Análise: Daniel Martins de Barros

É PSIQUIATRA DO HC, O Estado de S.Paulo

13 de abril de 2013 | 02h08

A questão da redução da maioridade penal mobiliza debates acalorados na sociedade e tanto quem defende a redução como quem a critica tem inabalável certeza de estar certo. Nos extremos não há problema - ninguém condenaria uma criança pequena por um ato irrefletido nem deixaria impune um adulto mentalmente são; e os códigos do mundo todo trazem leis que regem a responsabilidade penal de menores de idade em termos distintos dos adultos.

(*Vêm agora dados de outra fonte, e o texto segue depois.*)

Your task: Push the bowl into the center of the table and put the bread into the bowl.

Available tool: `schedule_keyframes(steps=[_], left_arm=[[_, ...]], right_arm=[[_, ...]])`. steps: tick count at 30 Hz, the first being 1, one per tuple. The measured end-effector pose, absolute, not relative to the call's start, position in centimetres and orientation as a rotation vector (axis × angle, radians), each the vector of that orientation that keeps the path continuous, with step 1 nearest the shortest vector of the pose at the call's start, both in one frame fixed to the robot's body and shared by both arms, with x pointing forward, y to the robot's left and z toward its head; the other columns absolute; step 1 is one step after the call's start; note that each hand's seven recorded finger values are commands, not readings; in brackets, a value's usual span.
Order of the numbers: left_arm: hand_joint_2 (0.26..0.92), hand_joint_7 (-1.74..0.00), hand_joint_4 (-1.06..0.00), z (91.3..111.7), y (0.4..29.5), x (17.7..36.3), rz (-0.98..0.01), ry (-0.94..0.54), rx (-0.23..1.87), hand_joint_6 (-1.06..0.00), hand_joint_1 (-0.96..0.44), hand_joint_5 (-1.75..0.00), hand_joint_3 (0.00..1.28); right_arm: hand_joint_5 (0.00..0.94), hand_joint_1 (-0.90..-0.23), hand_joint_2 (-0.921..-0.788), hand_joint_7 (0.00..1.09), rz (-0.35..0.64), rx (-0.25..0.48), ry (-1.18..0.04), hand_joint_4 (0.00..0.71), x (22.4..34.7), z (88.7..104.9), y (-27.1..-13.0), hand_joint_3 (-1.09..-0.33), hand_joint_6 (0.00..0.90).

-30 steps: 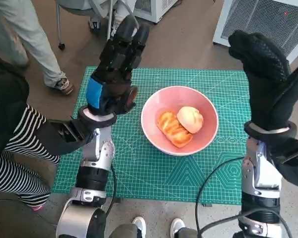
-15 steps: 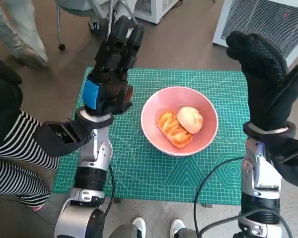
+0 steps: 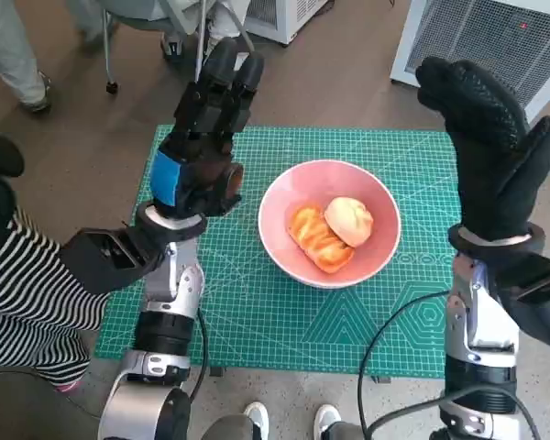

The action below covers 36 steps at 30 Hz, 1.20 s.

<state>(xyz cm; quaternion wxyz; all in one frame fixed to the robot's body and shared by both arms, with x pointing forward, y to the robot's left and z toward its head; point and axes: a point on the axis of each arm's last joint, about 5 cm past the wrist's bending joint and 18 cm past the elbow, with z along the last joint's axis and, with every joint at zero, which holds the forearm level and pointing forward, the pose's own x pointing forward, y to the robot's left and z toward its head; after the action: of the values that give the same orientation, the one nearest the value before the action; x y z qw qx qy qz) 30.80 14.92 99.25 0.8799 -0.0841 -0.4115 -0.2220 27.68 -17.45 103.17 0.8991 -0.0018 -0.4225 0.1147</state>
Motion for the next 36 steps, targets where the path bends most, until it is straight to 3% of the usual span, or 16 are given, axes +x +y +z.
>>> schedule_keyframes(steps=[36], left_arm=[[0.921, -0.09, -0.10, 99.09, 15.36, 30.51, -0.504, -0.820, -0.191, -0.14, -0.69, 0.00, 0.49]], right_arm=[[0.000, -0.670, -0.921, 0.43, 0.241, -0.004, -0.869, 0.184, 27.59, 103.46, -17.42, -0.764, 0.094]])
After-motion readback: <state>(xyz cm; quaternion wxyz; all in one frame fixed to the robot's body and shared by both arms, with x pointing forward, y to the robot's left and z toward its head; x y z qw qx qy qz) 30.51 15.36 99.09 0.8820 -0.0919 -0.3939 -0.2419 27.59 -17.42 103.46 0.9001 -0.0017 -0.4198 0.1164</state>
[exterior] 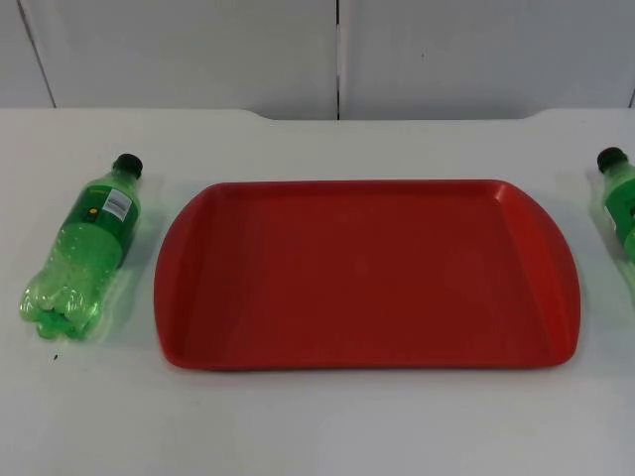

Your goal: Place the bottle upright on the tray.

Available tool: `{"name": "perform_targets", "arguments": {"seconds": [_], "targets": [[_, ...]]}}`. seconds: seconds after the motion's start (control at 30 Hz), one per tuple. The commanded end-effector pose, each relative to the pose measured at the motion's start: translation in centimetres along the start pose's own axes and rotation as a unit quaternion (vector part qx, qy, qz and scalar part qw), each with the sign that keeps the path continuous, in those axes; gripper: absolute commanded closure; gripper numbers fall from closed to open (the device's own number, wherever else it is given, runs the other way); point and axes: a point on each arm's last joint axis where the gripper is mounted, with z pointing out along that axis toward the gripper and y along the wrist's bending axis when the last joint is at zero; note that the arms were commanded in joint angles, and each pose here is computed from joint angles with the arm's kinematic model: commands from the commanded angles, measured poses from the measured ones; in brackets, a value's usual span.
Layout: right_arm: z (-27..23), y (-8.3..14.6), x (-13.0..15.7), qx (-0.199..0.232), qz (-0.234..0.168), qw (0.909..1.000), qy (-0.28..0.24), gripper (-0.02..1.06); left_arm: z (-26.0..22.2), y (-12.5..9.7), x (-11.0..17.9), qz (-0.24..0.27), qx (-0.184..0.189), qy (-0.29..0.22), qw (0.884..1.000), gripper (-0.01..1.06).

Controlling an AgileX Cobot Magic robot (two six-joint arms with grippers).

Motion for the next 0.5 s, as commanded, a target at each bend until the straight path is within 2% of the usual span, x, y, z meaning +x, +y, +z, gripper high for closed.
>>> {"name": "perform_targets", "arguments": {"seconds": [0.0, 0.47], "targets": [[0.9, -0.2, -1.6, 0.001, 0.002, 1.0000, 0.004, -0.01, 0.1, 0.0, 0.0, -0.002, -0.001, -0.003, 1.000, 0.00], [7.0, -1.1, -7.6, -0.003, 0.006, 0.9976, 0.070, -0.01, 0.1, -0.1, 0.0, -0.002, 0.002, -0.003, 1.000, 0.00]]}}
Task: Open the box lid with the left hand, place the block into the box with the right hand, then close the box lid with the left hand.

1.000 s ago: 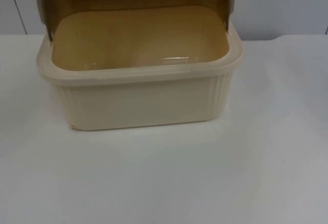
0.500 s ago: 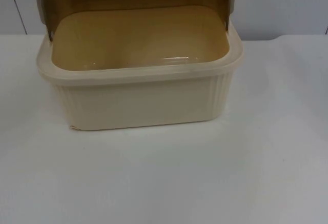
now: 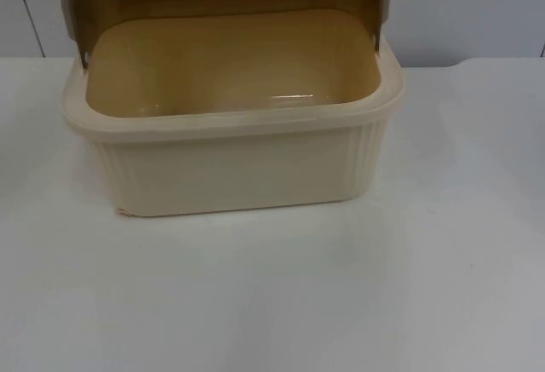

A questão que fica em aberto é decidir em que ponto o amadurecimento torna a inocente criança um culpável adulto.

Tanto é complicado que a Unicef apresenta em suas recomendações sobre o tema uma variação de 11 anos entre a menor e a maior idade sugerida: em seu manual de 2006 consta como desejável que a maioridade penal se inicie "entre 7 e 18 anos" - e basta conversar com uma pessoa de 7 e outra de 18 anos para ter dimensão da diferença que há entre elas.

Infelizmente não se pode esperar das Ciências Naturais que respondam ao Direito em que ponto as pessoas passam do estado de imaturidade pueril para o da plena maturidade. Cada pessoa tem seu ritmo. E só poderemos decidir definitivamente sobre a maioridade penal quando respondermos clara e explicitamente: o que, afinal, esperamos da pena? Se o objetivo for combater a criminalidade, não há necessidade de reduzi-la, pois a eficácia da punição para tal fim é no mínimo questionável. Mas, se o que queremos é uma retribuição da sociedade para condutas antissociais, praticamente qualquer idade é passível de receber castigo pelo Estado. Essa pergunta, no entanto, não tem sido feita.